Utah Division of Arts and Museums Accessibility Audit
Web Accessibility Remediation for Utah Division of Arts and Museums website to make it conforms with the WCAG technical standards and comply with the ADA.
This Utah Division of Arts and Museums accessibility audit and WCAG 2.1 AA remediation covered the website of a United States state arts agency that supports artists, museums and cultural programmes across Utah.
A state arts agency site is mostly information and forms: grant programmes, deadlines, applications, resources and event details. Residents, artists and organisations rely on these, and many use a screen reader or a keyboard — so the accessibility of that content and those forms decides whether public arts support truly reaches everyone.
Table of Contents

Why accessibility is required for a government website
Public-sector websites in the United States must be accessible by law. Under Americans with Disabilities Act (ADA) Title II, state and local government services are covered, Section 508 sets the federal benchmark, and WCAG 2.1 Level AA is the standard used to measure conformance. For the Utah Division of Arts and Museums the duty is also practical: residents who use assistive technology have the same right to read information, download documents and complete forms as anyone else.
Scope and standard
Our Utah Division of Arts and Museums accessibility audit assessed the site against WCAG 2.1 Level AA, mapped to ADA Title II, across the journeys that matter for a public arts agency: programme and grant pages, application forms, downloadable guidelines and documents, event listings, and site search and navigation.

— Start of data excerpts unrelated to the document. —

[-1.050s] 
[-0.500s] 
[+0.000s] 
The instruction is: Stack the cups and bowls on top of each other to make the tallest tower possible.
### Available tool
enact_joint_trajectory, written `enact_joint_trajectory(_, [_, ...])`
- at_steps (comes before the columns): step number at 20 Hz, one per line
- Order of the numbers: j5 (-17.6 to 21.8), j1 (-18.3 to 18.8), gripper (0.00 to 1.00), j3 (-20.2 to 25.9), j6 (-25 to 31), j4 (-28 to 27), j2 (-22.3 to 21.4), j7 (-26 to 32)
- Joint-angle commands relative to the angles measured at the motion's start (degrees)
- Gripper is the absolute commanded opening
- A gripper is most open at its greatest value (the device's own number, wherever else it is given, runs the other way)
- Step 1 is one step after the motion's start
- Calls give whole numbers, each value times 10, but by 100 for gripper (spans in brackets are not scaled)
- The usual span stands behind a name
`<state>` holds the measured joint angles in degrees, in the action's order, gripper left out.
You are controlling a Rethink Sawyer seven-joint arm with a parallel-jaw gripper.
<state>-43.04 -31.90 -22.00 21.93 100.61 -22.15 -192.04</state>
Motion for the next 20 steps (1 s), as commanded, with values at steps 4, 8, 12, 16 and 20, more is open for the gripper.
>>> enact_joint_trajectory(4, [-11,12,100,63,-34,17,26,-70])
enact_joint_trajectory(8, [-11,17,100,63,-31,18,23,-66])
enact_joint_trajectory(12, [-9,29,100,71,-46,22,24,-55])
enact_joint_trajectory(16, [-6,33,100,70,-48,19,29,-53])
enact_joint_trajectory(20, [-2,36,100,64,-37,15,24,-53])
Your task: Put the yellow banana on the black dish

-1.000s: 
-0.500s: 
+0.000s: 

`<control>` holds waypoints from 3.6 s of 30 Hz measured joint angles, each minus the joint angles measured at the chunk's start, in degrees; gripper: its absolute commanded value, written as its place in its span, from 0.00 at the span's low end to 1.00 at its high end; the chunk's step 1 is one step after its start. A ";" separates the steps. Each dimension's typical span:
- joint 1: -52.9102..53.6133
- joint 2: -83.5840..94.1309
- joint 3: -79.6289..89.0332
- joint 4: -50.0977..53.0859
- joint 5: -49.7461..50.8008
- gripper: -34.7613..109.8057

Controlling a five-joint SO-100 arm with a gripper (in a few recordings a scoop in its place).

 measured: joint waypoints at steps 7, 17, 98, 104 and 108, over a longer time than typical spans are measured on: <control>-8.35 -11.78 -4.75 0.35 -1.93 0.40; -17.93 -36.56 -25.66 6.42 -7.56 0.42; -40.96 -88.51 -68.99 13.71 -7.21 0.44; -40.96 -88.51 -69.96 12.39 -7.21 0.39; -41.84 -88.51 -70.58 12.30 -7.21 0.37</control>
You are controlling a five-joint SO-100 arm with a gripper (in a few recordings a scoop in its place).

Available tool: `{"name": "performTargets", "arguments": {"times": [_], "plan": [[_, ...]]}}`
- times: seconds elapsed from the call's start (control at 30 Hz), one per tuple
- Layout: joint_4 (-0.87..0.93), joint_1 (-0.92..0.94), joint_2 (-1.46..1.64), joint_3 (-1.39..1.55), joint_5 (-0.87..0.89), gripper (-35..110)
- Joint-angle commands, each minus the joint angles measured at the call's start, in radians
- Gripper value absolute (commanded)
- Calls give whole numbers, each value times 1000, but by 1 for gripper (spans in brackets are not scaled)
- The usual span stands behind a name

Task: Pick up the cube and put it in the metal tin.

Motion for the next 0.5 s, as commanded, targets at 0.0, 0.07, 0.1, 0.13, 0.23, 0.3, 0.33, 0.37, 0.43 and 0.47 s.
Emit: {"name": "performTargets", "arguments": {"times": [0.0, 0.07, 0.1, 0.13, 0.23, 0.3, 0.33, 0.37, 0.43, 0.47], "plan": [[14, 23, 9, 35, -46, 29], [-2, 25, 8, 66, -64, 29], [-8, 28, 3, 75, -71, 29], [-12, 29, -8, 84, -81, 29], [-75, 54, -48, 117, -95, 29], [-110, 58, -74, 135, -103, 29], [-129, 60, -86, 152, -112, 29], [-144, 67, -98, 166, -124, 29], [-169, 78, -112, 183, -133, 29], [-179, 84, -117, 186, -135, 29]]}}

How we ran the Utah Division of Arts and Museums accessibility audit
- Screen-reader testing with JAWS and NVDA on Windows, VoiceOver on macOS and iOS, and TalkBack on Android
- Automated audits with Deque axe, Google Lighthouse and WAVE
- Keyboard-only operation of every step, with attention to focus order and a clearly visible focus indicator
- Colour-contrast analysis, plus 400% zoom and reflow testing for low-vision users
What accessibility means on each part of the site
Because Utah Division of Arts and Museums is a public-sector site that informs and serves residents, our Utah Division of Arts and Museums accessibility audit focused on the parts people depend on:
- Information and programme pages need a clear heading structure and readable text, so a screen-reader user can find services without relying on visual layout.
- Forms and applications need programmatic labels, clear instructions and announced errors, so applying for a service or permit never depends on sight or a mouse.
- Documents and PDFs need to be tagged and readable, since so much public information is delivered as downloads.
- Search, navigation and any maps need operable controls and results in text, not by map alone.
- All content needs sufficient colour contrast, visible focus and clean reflow at 400% zoom for low-vision residents.
Outcome
This Utah Division of Arts and Museums accessibility audit, combining manual and automated testing with remediation, brought the site into line with WCAG 2.1 AA expectations, so people using a screen reader or a keyboard can use it without barriers. Every fix was verified with assistive technology rather than assumed from an automated pass, so the result holds up in real use.